JJ 11/70: The Book

Fifty years ago drummer Alan Dawson wrote fondly of the recently deceased saxophonist Booker Ervin, with whom he recorded extensively in the mid-1960s, noting the primacy of spontaneity in his musical philosophy. First published in Jazz Journal November 1970

Booker Ervin

It is a few weeks since I got the news of Booker Ervin’s death. It was very depressing, bad piece of news indeed. Booker, besides being a very dear friend, was actually one of the most influential musicians upon my own career in the past six years or so.

When you work in a club like Lennie’s-On-The-Turnpike, you play behind a lot of people and if you’re fortunate, people do spread the word about you and you tend to build up a little bit of a reputation. That’s all very much appreciated but when a person really goes out on a limb for you, you really remember this kind of thing.

If you do a jazz record and do 50 takes on a tune I don’t think that after five takes it is jazz anymore

And Booker certainly is the person who I’d have to say, above all others, really went out on a limb for me because after a week at Lennie’s-Out-On-The-Turnpike with him – and we had a ball socially, musically and every other kind of way – he mentioned to me, ‘You know, I’m supposed to be doing a record date pretty soon. I’d sure like you to make it’. Well, I’ve heard that story plenty of times from people. When you figure that I’m in Boston and there are plenty of good drummers in New York, plenty of all kinds of good musicians in New York, I expected that to be the end of it.

But sure enough Booker, a couple of months later, called up and said, ‘I’ve got a record date. You can come down and we’ll pay your transportation.’ This kind of commitment in­volves a person really putting himself out because he could have gotten just about any drummer in New York for scale and yet he actually thought that much of me to have me come down from Boston, to put up with the extra inconvenience of having to meet a train and take me over to Jersey from the Grand Central Station. That kind of thing was what Booker did for me.

And then the way he would go about his record sessions was always the way that I felt I would want to do jazz records. That is, if you do a jazz record and do 50 takes on a tune I don’t think that after five takes it is jazz anymore. By then you become so self-conscious of the things that you’re doing, the things that you did and the things that you don’t want to do and the things that you want to do and you haven’t done before, it’s much much too premeditated and too deliberate. Booker’s record sessions were joys in that re­spect in that always we would do only one, two or three takes maybe and that was it. And he was willing to stand up and be counted and he’d say, ‘Well, that’s the way I play and that’s the way we play. Go ahead and take it.’ And that’s the way I kind of feel about it. I would rather get the kind of enthusiasm and the spontaneity that happens in one or two takes than have the possibly musical perfection that we’re striving for – but which is never attained – I’d rather have that spon­taneity rather than having the thing near perfect. I think that’s one of the good points about the Freedom Book and the whole series of Book records that Booker put out.

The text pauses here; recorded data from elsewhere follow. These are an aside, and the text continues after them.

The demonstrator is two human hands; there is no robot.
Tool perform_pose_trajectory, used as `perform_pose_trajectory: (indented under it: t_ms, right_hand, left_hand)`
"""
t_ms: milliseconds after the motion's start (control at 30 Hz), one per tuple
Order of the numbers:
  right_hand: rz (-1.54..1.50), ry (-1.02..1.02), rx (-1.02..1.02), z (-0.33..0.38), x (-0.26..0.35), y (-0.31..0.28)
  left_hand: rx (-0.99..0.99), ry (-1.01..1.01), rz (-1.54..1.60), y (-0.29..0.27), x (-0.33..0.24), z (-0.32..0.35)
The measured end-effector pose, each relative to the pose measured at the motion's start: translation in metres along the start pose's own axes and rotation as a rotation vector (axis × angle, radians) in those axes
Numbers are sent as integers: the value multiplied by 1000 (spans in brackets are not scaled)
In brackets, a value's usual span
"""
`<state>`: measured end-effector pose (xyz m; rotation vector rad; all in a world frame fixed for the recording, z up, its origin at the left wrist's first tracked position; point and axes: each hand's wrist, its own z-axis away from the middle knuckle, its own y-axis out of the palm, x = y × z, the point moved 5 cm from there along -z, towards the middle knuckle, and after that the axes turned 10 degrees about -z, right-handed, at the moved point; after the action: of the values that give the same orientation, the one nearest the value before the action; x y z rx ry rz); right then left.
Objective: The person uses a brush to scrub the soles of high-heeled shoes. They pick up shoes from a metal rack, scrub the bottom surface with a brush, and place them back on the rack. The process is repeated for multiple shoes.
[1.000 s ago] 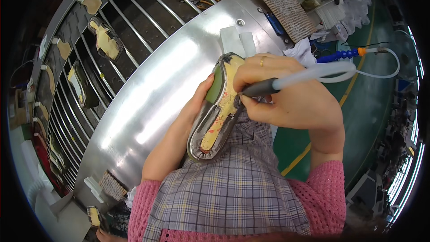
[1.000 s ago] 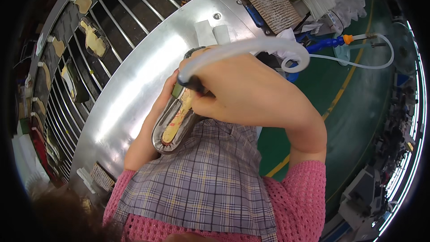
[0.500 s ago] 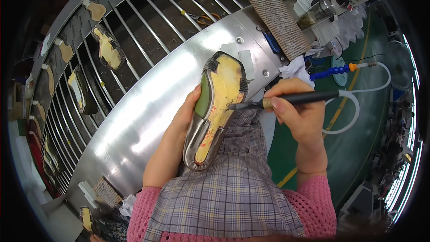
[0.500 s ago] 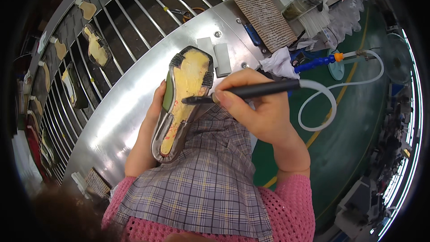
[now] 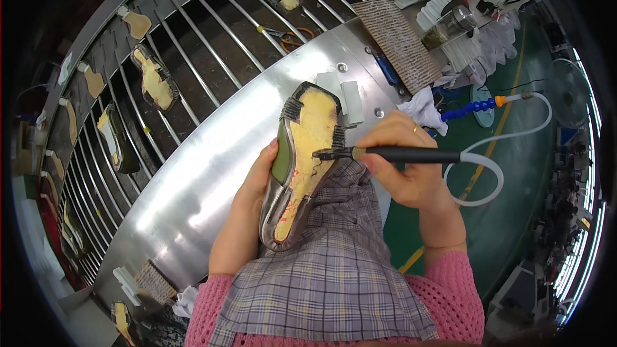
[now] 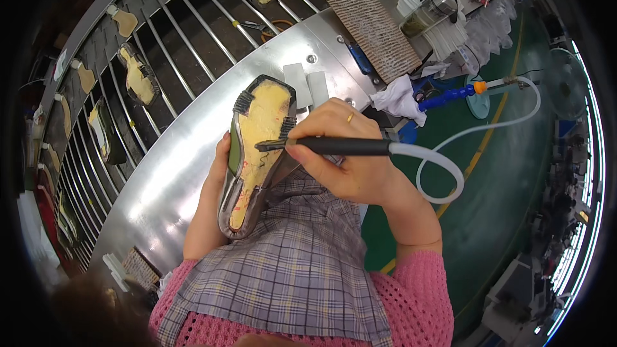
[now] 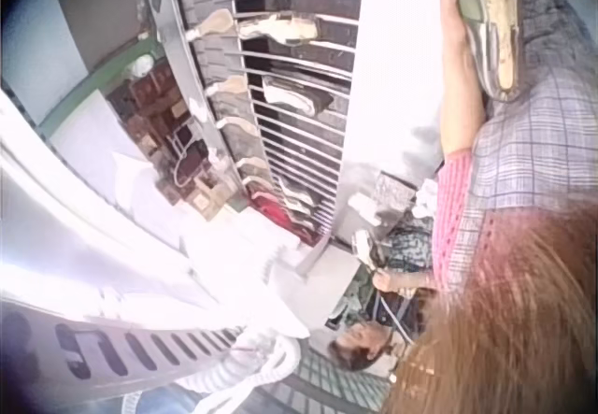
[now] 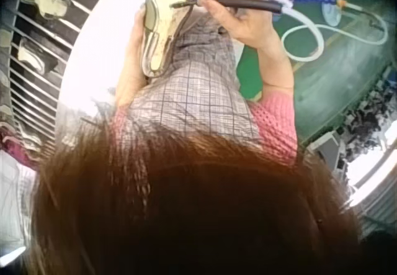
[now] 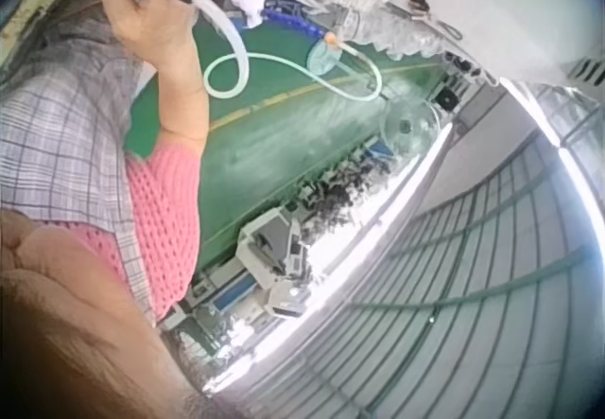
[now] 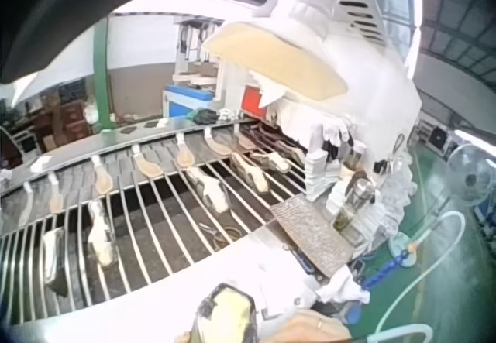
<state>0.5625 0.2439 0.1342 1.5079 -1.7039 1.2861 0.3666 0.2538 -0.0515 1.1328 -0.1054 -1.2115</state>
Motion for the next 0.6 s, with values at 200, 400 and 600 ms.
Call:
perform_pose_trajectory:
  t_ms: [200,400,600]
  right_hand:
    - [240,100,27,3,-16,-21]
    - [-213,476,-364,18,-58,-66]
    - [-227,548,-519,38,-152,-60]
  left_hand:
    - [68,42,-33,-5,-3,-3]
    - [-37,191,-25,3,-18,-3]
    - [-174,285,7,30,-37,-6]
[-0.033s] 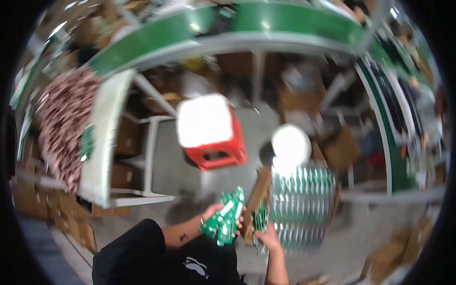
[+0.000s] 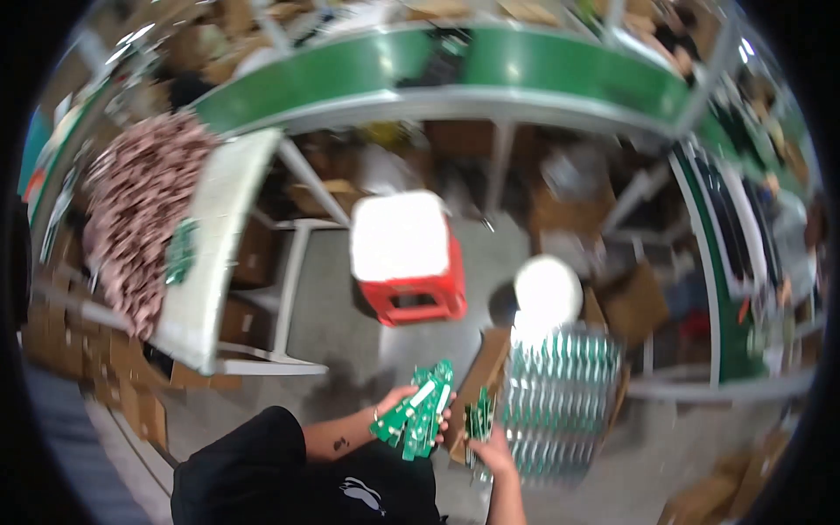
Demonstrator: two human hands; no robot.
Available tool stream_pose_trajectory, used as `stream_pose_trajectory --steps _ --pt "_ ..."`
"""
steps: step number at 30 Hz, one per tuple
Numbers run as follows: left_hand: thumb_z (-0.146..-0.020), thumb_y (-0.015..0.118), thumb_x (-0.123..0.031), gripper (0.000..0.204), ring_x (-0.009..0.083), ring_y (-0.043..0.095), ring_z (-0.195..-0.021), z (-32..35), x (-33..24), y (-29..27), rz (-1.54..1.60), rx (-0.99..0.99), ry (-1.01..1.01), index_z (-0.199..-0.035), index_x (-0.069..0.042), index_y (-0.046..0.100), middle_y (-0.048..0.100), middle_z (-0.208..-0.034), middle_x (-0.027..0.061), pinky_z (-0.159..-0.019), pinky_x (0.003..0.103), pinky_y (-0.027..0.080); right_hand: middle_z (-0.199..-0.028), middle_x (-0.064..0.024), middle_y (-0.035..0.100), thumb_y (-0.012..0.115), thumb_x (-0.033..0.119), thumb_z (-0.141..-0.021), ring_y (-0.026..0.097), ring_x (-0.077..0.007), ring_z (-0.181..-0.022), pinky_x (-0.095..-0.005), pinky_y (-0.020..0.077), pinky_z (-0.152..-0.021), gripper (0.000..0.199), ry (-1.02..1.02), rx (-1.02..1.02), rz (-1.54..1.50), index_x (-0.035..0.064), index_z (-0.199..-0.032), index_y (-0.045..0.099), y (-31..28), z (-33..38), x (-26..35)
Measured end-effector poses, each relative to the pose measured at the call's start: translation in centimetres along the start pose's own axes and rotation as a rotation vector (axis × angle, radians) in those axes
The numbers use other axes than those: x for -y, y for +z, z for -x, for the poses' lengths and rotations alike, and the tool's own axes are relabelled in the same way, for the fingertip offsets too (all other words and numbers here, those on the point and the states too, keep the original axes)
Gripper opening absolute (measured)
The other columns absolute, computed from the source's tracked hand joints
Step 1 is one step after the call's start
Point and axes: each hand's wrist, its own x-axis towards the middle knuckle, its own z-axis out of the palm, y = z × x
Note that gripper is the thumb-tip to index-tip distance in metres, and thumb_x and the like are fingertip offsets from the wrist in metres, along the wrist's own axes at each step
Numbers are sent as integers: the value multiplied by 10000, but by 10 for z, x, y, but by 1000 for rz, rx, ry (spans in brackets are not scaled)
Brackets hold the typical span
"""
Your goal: Moving circuit boards from a plastic tray to a workbench and organizing them for packaging.
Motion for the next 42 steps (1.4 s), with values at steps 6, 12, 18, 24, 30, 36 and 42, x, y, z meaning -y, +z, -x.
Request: stream_pose_trajectory --steps 6,12,18,24,30,36,42 --pt "-877 491 -439 646 321 533 -1108 140 11 48 -52 27 318 -1385 -85 308 531 -1196 161 -994 549 356 -853 -45 657 660 11 -701 624 -140 -801 -283 497 -746 283 116 180 272 10 -973 584 104 29 33" --pt "-850 531 -455 629 320 549 -1086 278 -23 78 -220 -42 744 -1336 -80 393 564 -1161 154 -945 529 412 -780 -12 619 686 95 -746 567 -90 -713 -259 473 -681 226 -241 456 772 34 -939 587 218 -29 123" --pt "-844 556 -414 674 357 533 -1103 405 -73 101 -200 -29 1048 -1363 -46 336 556 -1158 184 -934 499 432 -962 -152 631 600 -46 -640 619 -310 -914 -352 472 -816 501 -712 570 1136 29 -1124 497 393 -103 238" --pt "-856 523 -404 645 373 546 -1081 499 -137 109 -203 -11 1200 -1348 -22 357 571 -1121 189 -924 498 437 -887 -101 581 591 -33 -571 540 -305 -898 -389 431 -768 489 -1325 760 1468 109 -1037 548 550 -162 286" --pt "-885 458 -431 618 391 526 -1086 543 -189 113 -205 8 1295 -1345 -31 352 540 -1144 203 -897 540 443 -848 -31 553 507 144 -760 529 -214 -944 -350 410 -845 191 -1862 1022 1605 136 -949 529 647 -247 291" --pt "-843 563 -389 702 383 515 -1098 552 -224 113 -228 -98 1382 -1391 -55 279 530 -1170 183 -931 555 418 -817 -28 513 506 142 -764 521 -189 -888 -321 412 -799 156 -2007 1271 1547 148 -919 508 708 -332 292" --pt "-810 588 -301 681 363 590 -1005 556 -267 124 -67 -315 1555 -1374 -35 314 579 -1104 183 -858 470 499 -911 -29 488 490 150 -779 500 -179 -931 -327 397 -819 139 -2062 1287 1336 155 -916 514 758 -355 265"
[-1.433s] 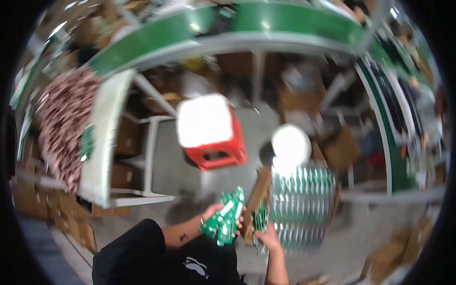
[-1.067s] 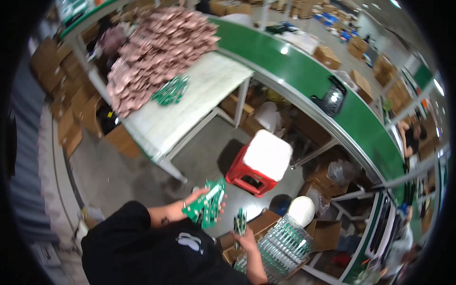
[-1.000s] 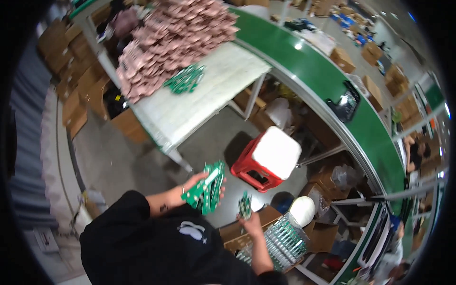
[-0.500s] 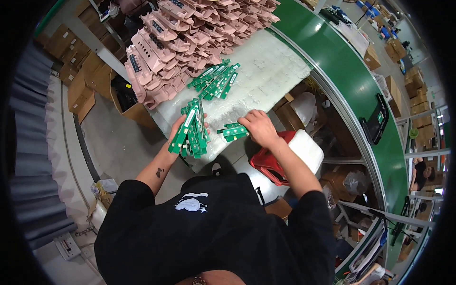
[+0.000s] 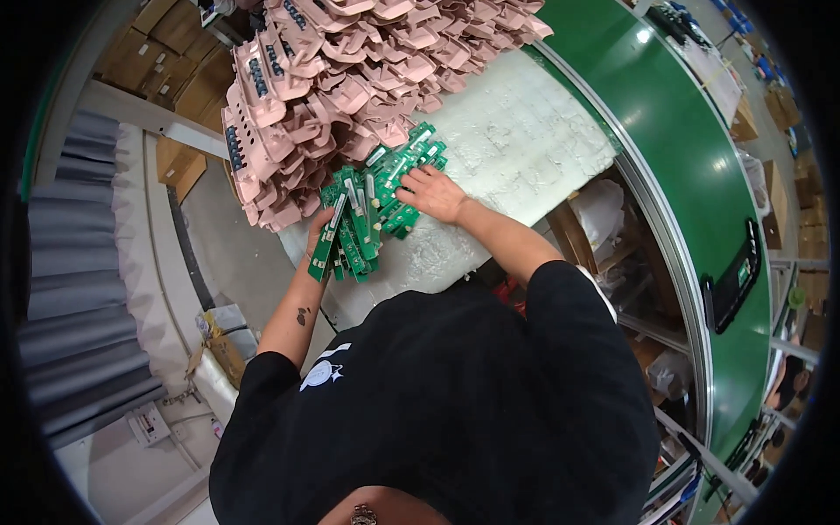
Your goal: Moving circuit boards from a plastic tray to a workbench and organizing them for packaging.
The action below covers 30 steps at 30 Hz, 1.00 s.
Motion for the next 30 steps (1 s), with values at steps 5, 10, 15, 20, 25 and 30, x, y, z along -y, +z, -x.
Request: stream_pose_trajectory --steps 5,10,15,20,25,30 --pt "-798 591 -337 729 355 581 -1006 -31 -11 6 -51 155 37 -1390 -51 274 566 -1110 192 -860 496 489 -947 -46 514 504 134 -763 483 -198 -1002 -384 349 -944 167 147 -53 -24 126 -916 569 -5 -6 0" --pt "-847 536 -252 582 377 588 -1004 -45 -15 5 -84 -23 -10 -1353 -40 341 581 -1099 206 -847 498 504 -1182 -96 474 669 164 -646 432 -253 -1114 -387 337 -961 444 316 235 -272 67 -1070 576 -33 3 -18" --pt "-838 551 -254 578 392 589 -995 -48 -16 9 -87 -93 -9 -1334 -23 364 576 -1092 235 -826 489 517 -1186 -107 466 738 218 -590 418 -262 -1112 -375 349 -928 514 503 237 -445 70 -1064 603 -38 3 -7" --pt "-774 636 -319 688 377 614 -941 -55 -12 17 -133 -75 59 -1333 -24 365 587 -1067 224 -800 464 532 -1094 -77 508 697 254 -668 414 -259 -1072 -390 351 -877 233 876 120 -602 74 -808 647 -24 -11 -4" --pt "-725 672 -353 755 338 625 -905 -55 -12 28 -259 -109 49 -1343 -49 361 596 -1019 186 -786 453 535 -864 -51 613 671 269 -746 536 -214 -793 -343 422 -690 209 999 41 -863 76 -797 610 -15 -11 -15" --pt "-757 646 -272 685 329 613 -940 -53 -19 42 -248 -96 -49 -1344 -63 361 584 -1031 168 -792 461 524 -716 -28 648 614 238 -839 520 -113 -563 -243 416 -517 207 1129 -187 -1519 36 -816 572 -10 6 -26"
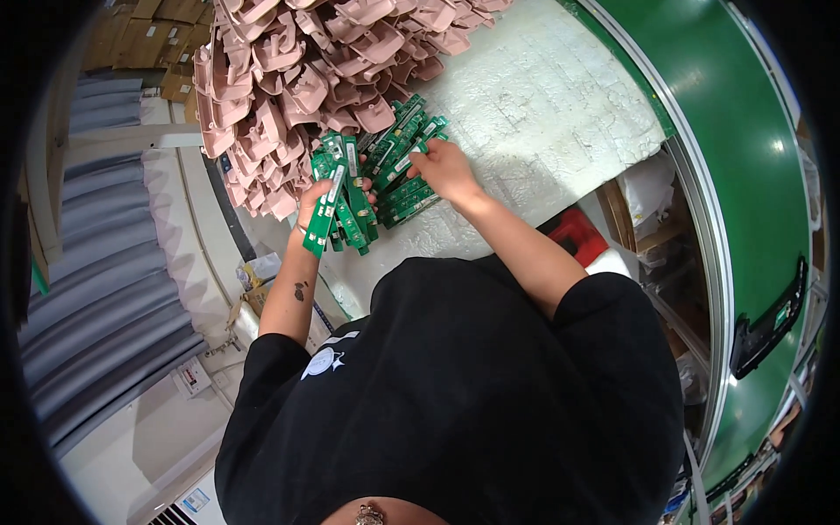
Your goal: Moving circuit boards from a plastic tray to a workbench and organizing them for packaging.
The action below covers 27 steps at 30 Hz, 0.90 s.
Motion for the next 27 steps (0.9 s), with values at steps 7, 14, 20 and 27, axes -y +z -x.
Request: stream_pose_trajectory --steps 7,14,20,27 --pt "-705 730 -128 305 104 583 -679 -16 -4 11 -828 -420 23 -961 -22 603 629 -804 22 -613 249 473 -921 -103 634 551 180 -888 579 -128 -693 -276 522 -617 634 260 96 -231 -1 -1376 190 13 40 -2" --pt "-572 778 -277 670 300 627 -870 -33 24 32 -1586 -526 278 -1133 -13 523 641 -942 167 -785 376 492 -1043 -111 557 497 63 -872 590 -180 -903 -312 534 -751 240 257 150 -412 -2 -1101 462 60 38 -28" --pt "-598 763 -348 736 333 554 -983 -54 27 54 -2052 -634 370 -1236 -112 482 564 -1082 165 -824 405 471 -783 -124 643 501 79 -837 653 -200 -717 -288 529 -628 184 -38 -9 -109 -65 -945 537 46 40 -39" --pt "-667 685 -554 886 343 367 -1188 -48 50 53 -2192 -726 457 -1374 -157 328 381 -1307 161 -938 496 321 -967 -137 591 539 141 -858 630 -185 -849 -282 529 -692 310 461 315 -86 -66 -1087 511 -6 92 -39"
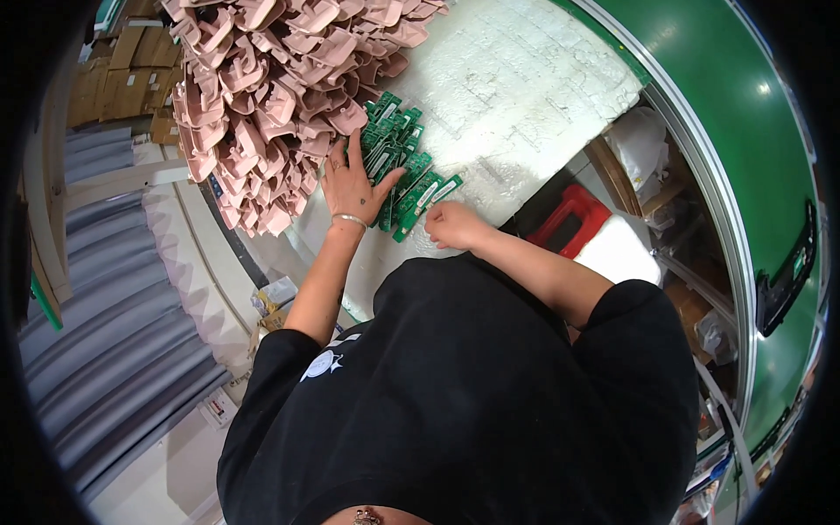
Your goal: Moving circuit boards from a plastic tray to a workbench and organizing them for packaging.
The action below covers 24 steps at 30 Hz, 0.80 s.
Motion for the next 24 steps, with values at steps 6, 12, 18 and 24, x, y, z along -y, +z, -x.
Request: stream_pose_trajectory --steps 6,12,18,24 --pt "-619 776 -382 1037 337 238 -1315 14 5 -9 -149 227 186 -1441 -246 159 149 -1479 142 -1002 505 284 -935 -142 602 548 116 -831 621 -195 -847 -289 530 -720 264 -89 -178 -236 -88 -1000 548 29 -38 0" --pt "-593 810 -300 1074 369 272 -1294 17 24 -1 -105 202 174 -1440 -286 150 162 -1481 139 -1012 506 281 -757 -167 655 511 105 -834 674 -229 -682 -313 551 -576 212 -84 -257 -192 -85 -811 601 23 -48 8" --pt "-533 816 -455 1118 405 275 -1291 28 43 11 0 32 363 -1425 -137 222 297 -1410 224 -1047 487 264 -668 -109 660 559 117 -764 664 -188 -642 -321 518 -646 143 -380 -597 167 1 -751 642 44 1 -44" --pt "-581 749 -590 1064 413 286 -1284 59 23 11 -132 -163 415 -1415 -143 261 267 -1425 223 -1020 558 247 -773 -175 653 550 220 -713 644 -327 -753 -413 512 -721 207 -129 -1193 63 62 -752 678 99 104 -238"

Booker was quite a family man too. Actually, that was one of the things that we spoke about during the first week we worked together. He said he was enjoying the playing and every­thing but then he said to me, ‘Boy, I miss my family’. I had him by my house and he was playing with my kids and it was kind of like a home away from home type of thing. He will definitely be missed by many people. But I can’t think of anybody I would miss more than I miss Booker.

I have mentioned Booker the person and Booker the family man. Obviously I must also mention the very individual style and tone that he had. It was a trademark that you could actually pick out and I think it was described on one record as a banshee wail. He had so many unusual kinds of things at his command. But for me it was the joy of a person who continually kept you inspired and yet who in the whole strength of his playing was still so very, very sympathetic and who actually reacted so much to what other people were playing.

He’s one of the rare people that I felt I could play with as long as I took care of my part, I certainly never had to worry about his part. I’m talking about how sometimes rhythms can throw a person off. With Booker it never would; Booker was able to just float on top of rhythms.

He was, without question, one of my favourite people and favourite players.